This guide outlines the process for setting up and running AlphaFold in a high-performance computing (HPC) environment using Slurm as the workload manager and Google Cloud Filestore for shared, high-performance storage.
This is the foundational work done by a system administrator.
First, create a high-performance Filestore instance. For the MSA search stage, a higher-tier instance is recommended.
# Example: Create a 4TB Premium Filestore instance
gcloud filestore instances create alphafold-data \
--project=your-gcp-project \
--zone=us-central1-a \
--tier=PREMIUM \
--file-share=name=alphafold_share,capacity=4TB \
--network=name="default"
Next, mount this Filestore instance on all Slurm nodes (both head node and compute nodes).
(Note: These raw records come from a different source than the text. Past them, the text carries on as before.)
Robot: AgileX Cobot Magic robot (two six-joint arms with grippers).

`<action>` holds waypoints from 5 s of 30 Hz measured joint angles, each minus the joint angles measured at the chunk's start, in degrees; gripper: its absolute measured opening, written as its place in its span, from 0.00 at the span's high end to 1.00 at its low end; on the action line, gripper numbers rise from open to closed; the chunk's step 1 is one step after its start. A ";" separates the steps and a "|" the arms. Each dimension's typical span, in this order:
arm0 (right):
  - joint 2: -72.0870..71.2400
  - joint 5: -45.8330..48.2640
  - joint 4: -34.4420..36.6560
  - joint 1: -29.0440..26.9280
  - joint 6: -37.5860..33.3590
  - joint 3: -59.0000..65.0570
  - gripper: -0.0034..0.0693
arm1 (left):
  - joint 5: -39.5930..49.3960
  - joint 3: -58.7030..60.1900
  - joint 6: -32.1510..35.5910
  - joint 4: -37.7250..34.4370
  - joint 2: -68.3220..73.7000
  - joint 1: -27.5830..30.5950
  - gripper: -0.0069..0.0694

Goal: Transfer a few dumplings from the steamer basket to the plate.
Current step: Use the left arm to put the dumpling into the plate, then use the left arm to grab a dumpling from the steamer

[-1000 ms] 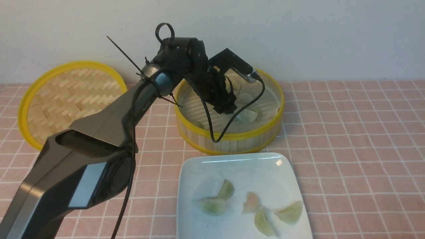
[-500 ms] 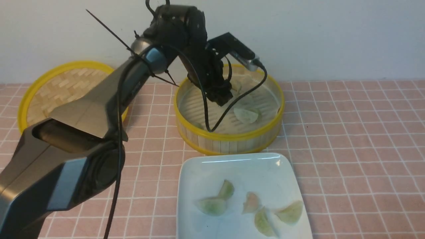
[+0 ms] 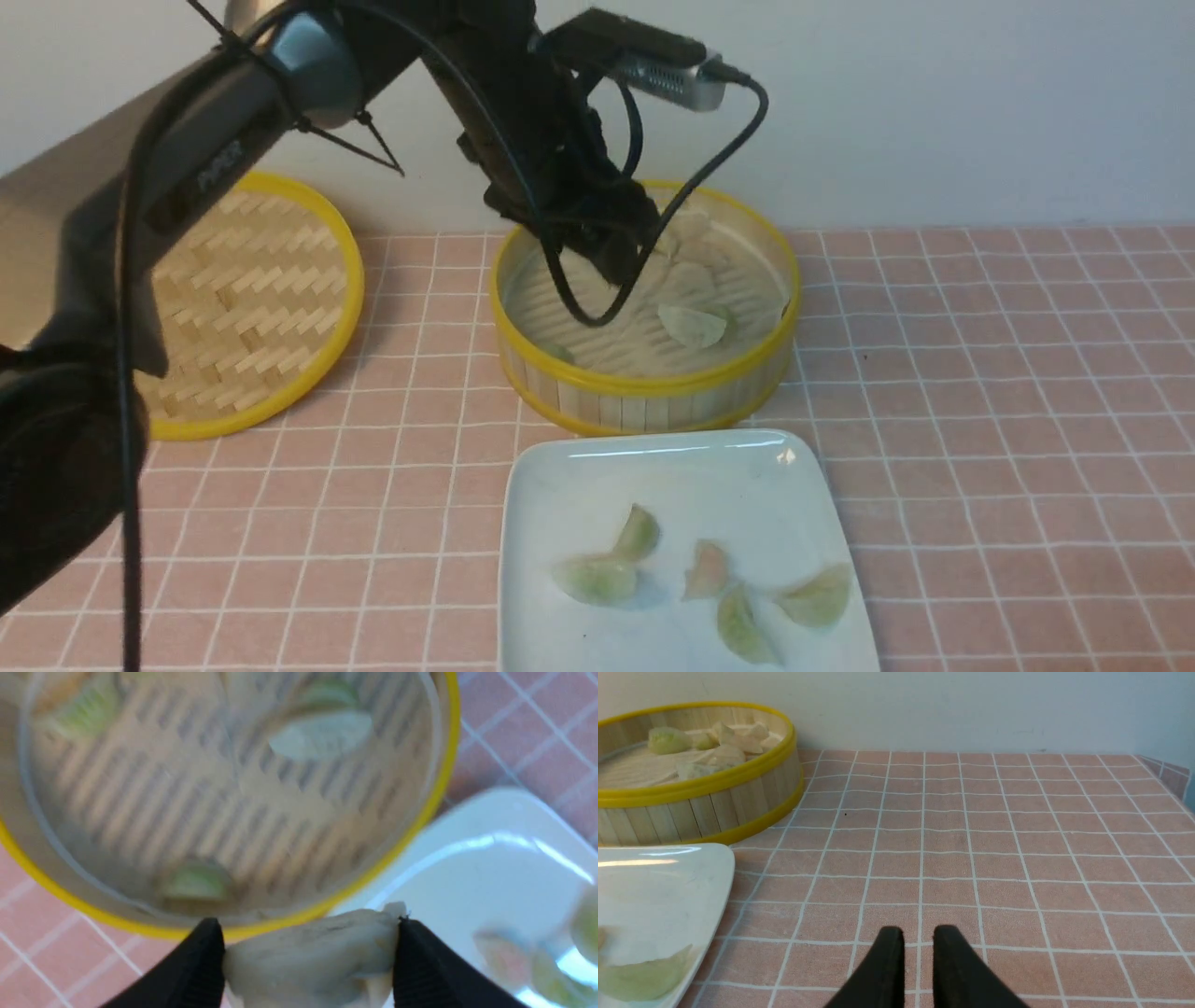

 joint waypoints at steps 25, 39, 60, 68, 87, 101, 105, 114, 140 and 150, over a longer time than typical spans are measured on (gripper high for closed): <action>0.00 0.00 0.00 0.00 -0.24 0.00 0.83 | -1.21 6.45 -2.99 0.45 2.44 -1.85 0.21; 0.00 0.00 0.00 0.00 -0.27 0.00 0.83 | -16.43 -16.72 -12.98 8.46 11.76 2.30 0.21; 0.00 0.00 0.00 0.00 0.53 0.00 0.83 | -29.52 -24.33 4.59 7.60 27.78 5.56 0.21; 0.00 0.00 0.00 0.00 0.58 0.00 0.83 | -33.06 -24.33 7.81 7.48 31.59 5.56 0.21; 0.00 0.00 0.00 0.00 0.64 0.00 0.83 | -31.75 -26.61 5.45 9.29 33.76 5.38 0.63; 0.00 0.00 0.00 0.00 0.64 0.00 0.83 | -14.62 -42.48 4.36 10.25 35.33 5.26 0.62; 0.00 0.00 0.00 0.00 0.64 0.00 0.83 | -14.30 -42.66 4.94 9.20 35.64 5.26 0.62; 0.00 0.00 0.00 0.00 0.64 0.00 0.83 | -14.48 -42.66 7.50 7.75 35.69 5.26 0.62; 0.00 0.00 0.00 0.00 0.64 0.00 0.83 | -12.40 -42.60 6.91 6.14 37.40 5.12 0.56; 0.00 0.00 0.00 0.00 0.64 0.00 0.83 | -0.52 -42.60 6.89 5.64 26.22 4.62 0.56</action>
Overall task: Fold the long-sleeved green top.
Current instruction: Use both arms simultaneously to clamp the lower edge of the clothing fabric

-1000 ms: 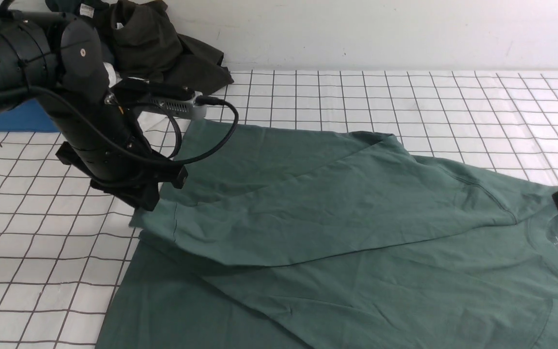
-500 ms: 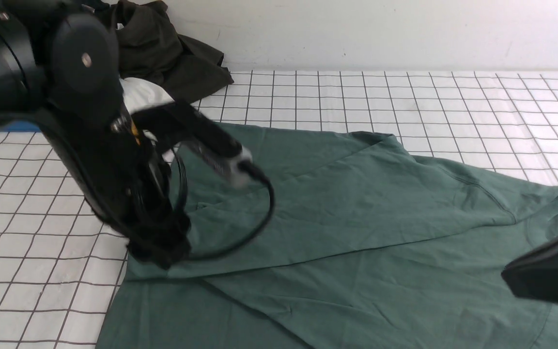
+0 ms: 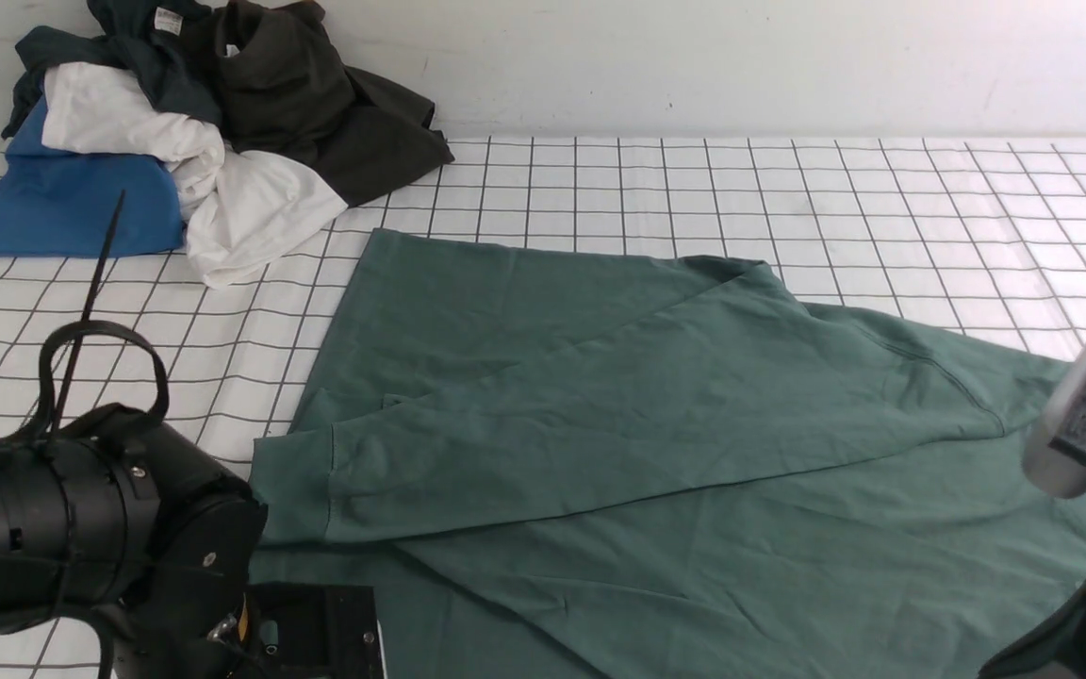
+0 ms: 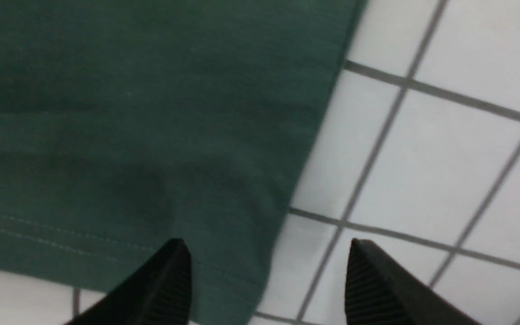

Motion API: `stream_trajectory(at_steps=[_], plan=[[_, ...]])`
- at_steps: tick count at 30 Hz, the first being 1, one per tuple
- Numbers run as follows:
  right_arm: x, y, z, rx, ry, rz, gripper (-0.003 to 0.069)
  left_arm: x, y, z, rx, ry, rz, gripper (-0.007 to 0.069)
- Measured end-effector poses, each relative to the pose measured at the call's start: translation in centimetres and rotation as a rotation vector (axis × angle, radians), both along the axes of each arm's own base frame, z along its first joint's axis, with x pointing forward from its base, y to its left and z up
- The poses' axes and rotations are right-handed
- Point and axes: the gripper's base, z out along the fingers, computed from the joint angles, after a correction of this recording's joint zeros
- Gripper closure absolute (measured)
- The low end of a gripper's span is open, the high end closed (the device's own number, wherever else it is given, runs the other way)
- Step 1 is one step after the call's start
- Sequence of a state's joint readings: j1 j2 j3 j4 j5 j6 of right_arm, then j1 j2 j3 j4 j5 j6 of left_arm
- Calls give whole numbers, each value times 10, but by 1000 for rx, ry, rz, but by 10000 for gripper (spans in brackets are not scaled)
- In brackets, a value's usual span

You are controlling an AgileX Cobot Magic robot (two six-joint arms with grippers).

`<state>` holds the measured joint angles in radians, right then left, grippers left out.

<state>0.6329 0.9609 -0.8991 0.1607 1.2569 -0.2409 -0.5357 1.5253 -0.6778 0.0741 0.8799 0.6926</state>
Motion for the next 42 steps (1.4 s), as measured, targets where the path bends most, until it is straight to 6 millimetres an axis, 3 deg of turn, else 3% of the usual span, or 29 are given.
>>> stream_trajectory(at_steps=[8,13,20,23,29,34,37,38,39,42], plan=[[0,0,0,0,0,0,673,12,7,-13,-18,-21,54,202],[0,0,0,0,0,0,673,15,9,-13,-22,-20,75,260],[0,0,-1,-7,-6,10,673,18,9,-11,-16,-33,62,542],[1,-1,-1,-24,-20,20,673,22,8,-1,-2,-30,83,613],[6,-8,-1,-99,-71,11,664,30,8,38,18,-78,193,620],[15,-9,-7,-168,-74,-30,562,25,13,52,33,-94,218,620],[28,-8,-17,-218,-42,-65,414,25,12,52,26,-93,225,620],[30,-8,-17,-220,-40,-72,403,24,12,52,25,-92,226,620],[38,-10,-23,-243,-15,-104,316,24,12,52,21,-92,228,620],[56,-16,-40,-287,59,-194,174,24,11,52,14,-91,233,620]])
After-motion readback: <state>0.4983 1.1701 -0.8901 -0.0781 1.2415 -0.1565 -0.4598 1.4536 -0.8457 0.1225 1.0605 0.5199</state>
This is typically done via /etc/fstab
for persistence.
# 1. Create a mount point
sudo mkdir -p /slurm/shared/alphafold
# 2. Mount the share (get the IP from the gcloud command output)
sudo mount 10.0.0.2:/alphafold_share /slurm/shared/alphafold
# 3. Add to /etc/fstab to make it permanent
# (Entry in /etc/fstab)
# 10.0.0.2:/alphafold_share /slurm/shared/alphafold nfs defaults,_netdev,hard,intr,actimeo=600 0 0
On one of the nodes (e.g., the Slurm head node), download the databases directly onto the mounted Filestore share. This will take a very long time.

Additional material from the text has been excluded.